Topical Versus Oral Approaches
If you’re wondering whether to take supplements or apply vitamins directly to your skin, the answer depends on what you’re trying to fix. If you have a genuine deficiency, oral supplementation corrects the systemic shortage that’s undermining collagen production from the inside. No topical product can compensate for a body that doesn’t have the raw materials to build collagen.
Topical vitamin C, however, can deliver high concentrations directly to skin cells and provides antioxidant protection against UV-induced damage, one of the primary external causes of crepey skin. The two approaches work through different pathways and are complementary rather than interchangeable.
It’s worth noting that collagen supplements specifically have shown disappointing results for skin that’s already thinned and damaged. A six-month study of postmenopausal women with visible skin thinning found that neither oral nor topical collagen peptides, alone or combined, improved skin elasticity, thickness, or collagen density compared to baseline. This underscores why addressing the vitamin deficiency itself matters more than supplementing with the end product.

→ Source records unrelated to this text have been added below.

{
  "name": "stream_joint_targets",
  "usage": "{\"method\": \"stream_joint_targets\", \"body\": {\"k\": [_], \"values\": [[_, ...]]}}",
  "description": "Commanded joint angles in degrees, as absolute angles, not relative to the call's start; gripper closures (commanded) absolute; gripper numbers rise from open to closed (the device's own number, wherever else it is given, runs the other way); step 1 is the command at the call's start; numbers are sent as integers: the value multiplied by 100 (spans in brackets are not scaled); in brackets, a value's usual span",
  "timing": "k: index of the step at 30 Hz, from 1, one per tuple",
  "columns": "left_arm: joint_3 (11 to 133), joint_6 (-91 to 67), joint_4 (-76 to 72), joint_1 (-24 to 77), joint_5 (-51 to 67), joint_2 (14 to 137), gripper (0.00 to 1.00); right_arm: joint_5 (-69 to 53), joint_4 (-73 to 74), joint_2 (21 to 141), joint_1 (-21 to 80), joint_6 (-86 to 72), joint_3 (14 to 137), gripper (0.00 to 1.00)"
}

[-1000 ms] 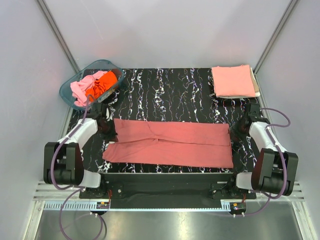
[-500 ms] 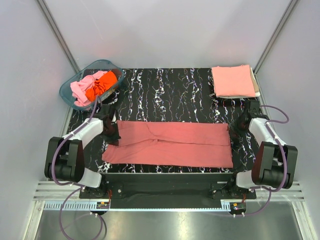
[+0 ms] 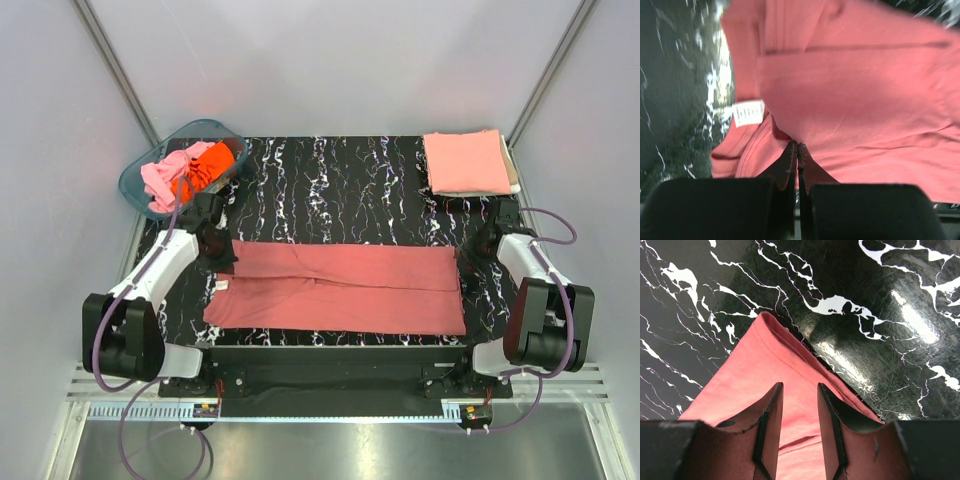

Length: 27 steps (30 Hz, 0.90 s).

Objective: Fold and stack the t-shirts
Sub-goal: Fold the tshirt

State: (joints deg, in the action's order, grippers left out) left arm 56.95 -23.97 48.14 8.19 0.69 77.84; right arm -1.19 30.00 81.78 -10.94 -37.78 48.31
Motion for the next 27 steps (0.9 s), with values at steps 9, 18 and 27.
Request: {"method": "stream_joint_targets", "body": {"k": [9,18,27], "values": [[5212,-2558,5089,1011,-62,7936,100,-246,2786,8314,-1116,-3656,4975,60],[6308,-2154,5510,897,-597,8349,70,-140,2804,8235,-1116,-3533,5001,57],[8137,-1486,5238,202,509,9623,71,-1432,2628,8481,-1107,-3164,5141,65]]}}
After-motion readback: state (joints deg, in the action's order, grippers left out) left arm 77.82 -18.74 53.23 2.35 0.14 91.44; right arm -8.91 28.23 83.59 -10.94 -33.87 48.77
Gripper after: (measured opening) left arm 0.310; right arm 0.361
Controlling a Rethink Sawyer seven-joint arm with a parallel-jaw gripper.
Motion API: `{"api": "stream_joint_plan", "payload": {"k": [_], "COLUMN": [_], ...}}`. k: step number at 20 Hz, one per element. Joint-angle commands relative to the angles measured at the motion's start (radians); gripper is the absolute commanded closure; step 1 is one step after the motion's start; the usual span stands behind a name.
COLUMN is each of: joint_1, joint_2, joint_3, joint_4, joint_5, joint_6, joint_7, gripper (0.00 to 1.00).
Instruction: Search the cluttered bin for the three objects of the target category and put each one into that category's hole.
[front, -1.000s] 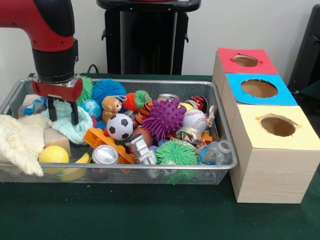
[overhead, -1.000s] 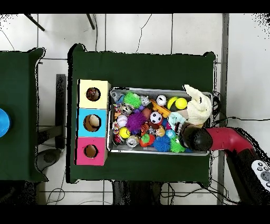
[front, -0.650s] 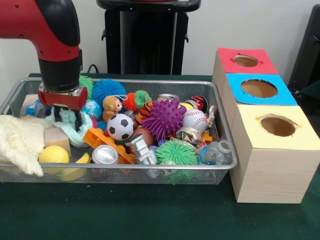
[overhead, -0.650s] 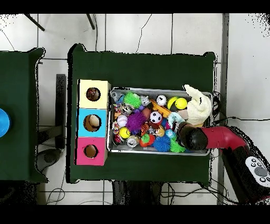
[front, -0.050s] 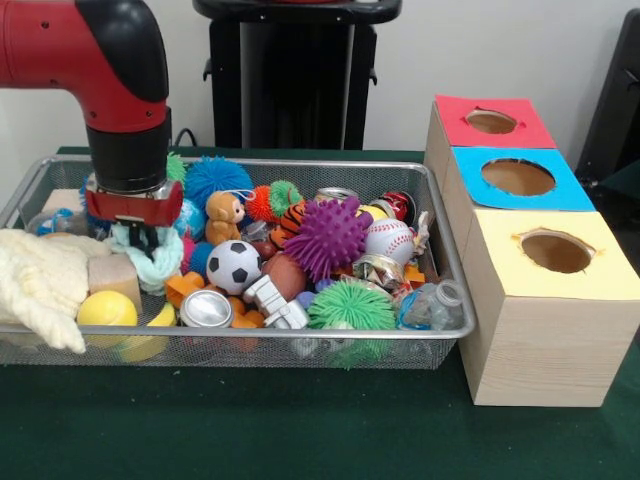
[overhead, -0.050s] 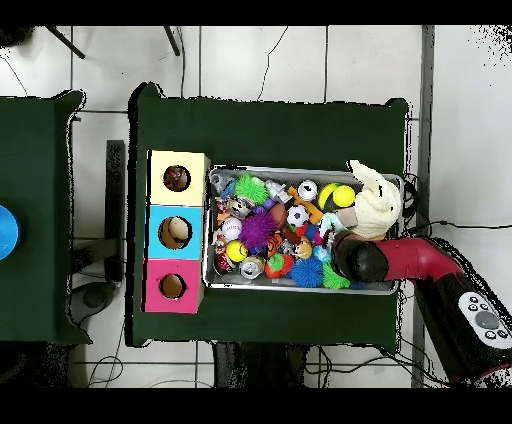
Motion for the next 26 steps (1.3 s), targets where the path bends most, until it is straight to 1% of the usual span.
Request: {"api": "stream_joint_plan", "payload": {"k": [1, 6, 8, 12, 16, 19, 26], "joint_1": [0.035, 0.033, 0.032, 0.037, 0.049, 0.068, 0.118], "joint_2": [-0.024, -0.174, -0.205, -0.233, -0.257, -0.286, -0.324], "joint_3": [0.035, 0.072, 0.084, 0.098, 0.099, 0.097, 0.093], "joint_4": [0.059, 0.136, 0.150, 0.163, 0.177, 0.186, 0.184], "joint_5": [0.006, 0.111, 0.148, 0.187, 0.210, 0.226, 0.285], "joint_6": [0.120, 0.223, 0.257, 0.289, 0.301, 0.314, 0.364], "joint_7": [-0.232, -0.246, -0.249, -0.242, -0.215, -0.194, -0.159], "gripper": [1.00, 1.00, 1.00, 1.00, 1.00, 1.00, 1.00]}}
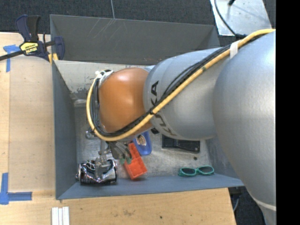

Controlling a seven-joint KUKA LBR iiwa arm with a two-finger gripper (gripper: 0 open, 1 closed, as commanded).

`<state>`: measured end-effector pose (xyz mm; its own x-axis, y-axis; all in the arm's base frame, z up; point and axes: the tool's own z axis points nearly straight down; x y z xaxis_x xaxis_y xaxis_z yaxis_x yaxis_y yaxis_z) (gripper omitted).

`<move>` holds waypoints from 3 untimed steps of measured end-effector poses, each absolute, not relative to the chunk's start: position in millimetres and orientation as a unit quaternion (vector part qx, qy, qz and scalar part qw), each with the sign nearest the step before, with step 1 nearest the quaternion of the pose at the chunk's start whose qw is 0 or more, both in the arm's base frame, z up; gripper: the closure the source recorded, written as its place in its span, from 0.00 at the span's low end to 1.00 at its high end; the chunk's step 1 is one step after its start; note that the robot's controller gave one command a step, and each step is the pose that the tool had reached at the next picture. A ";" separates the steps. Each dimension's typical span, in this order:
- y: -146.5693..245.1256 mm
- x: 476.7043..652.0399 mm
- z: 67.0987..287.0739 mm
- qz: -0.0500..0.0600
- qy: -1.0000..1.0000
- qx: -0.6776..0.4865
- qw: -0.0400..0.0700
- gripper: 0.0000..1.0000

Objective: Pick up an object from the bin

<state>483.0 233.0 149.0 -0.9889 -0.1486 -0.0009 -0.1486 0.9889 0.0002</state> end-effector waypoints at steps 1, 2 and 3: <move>233.1 491.6 84.2 0.001 0.991 -0.132 0.013 0.00; 231.6 496.0 71.7 -0.002 0.992 -0.128 0.011 1.00; 231.5 495.4 72.0 -0.002 0.992 -0.128 0.011 1.00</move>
Offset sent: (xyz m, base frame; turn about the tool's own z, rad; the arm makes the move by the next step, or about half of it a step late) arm 0.0013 0.0032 -0.0790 -0.0941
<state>495.4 231.5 72.0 -0.9672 -0.2532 -0.0208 -0.2531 0.9674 -0.0073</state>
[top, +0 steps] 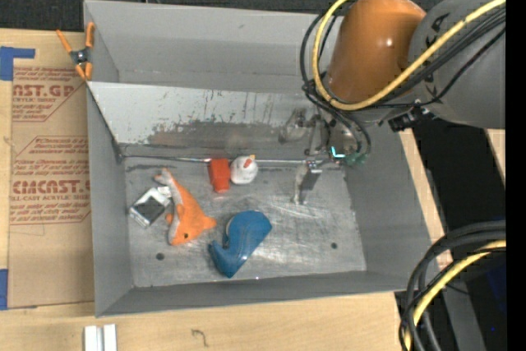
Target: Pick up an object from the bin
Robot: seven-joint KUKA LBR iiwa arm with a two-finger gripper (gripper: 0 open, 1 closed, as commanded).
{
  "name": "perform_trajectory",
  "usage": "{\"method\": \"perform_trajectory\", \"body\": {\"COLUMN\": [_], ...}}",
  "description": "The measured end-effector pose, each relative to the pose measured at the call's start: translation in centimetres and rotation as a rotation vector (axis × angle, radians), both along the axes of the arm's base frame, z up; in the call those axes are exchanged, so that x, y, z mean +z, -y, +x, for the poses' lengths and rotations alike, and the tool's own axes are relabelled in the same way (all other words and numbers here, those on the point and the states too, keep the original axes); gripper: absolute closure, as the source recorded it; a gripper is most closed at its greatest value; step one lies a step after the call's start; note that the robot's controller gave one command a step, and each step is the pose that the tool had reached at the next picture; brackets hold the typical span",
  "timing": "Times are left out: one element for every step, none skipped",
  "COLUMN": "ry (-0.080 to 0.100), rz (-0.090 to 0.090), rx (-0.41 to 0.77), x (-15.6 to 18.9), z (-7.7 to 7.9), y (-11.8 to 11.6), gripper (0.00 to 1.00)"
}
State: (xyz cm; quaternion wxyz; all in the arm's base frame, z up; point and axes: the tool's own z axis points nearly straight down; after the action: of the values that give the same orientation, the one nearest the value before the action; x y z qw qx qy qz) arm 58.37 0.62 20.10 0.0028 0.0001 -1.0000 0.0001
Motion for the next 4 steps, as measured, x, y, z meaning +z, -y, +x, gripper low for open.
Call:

How Long Improvement Takes
Once you correct a deficiency, skin changes don’t happen overnight. Most people notice improved hydration and a subtle glow within four to six weeks of consistent supplementation. Structural improvements, including firmer texture, better elasticity, and reduced fine lines, typically take 8 to 12 weeks to become visible. This timeline reflects the slow pace of collagen regeneration and skin cell turnover, which cycles roughly every 28 to 40 days depending on your age.
The degree of improvement depends on how long the deficiency lasted, how severe it was, and whether other factors like UV damage and natural aging are also at play. Correcting a vitamin deficiency can meaningfully improve skin texture, but it won’t fully reverse crepey skin that’s also driven by years of sun exposure or hormonal changes after menopause. Addressing deficiencies is one piece of a larger picture that includes sun protection, adequate hydration, and overall nutrition.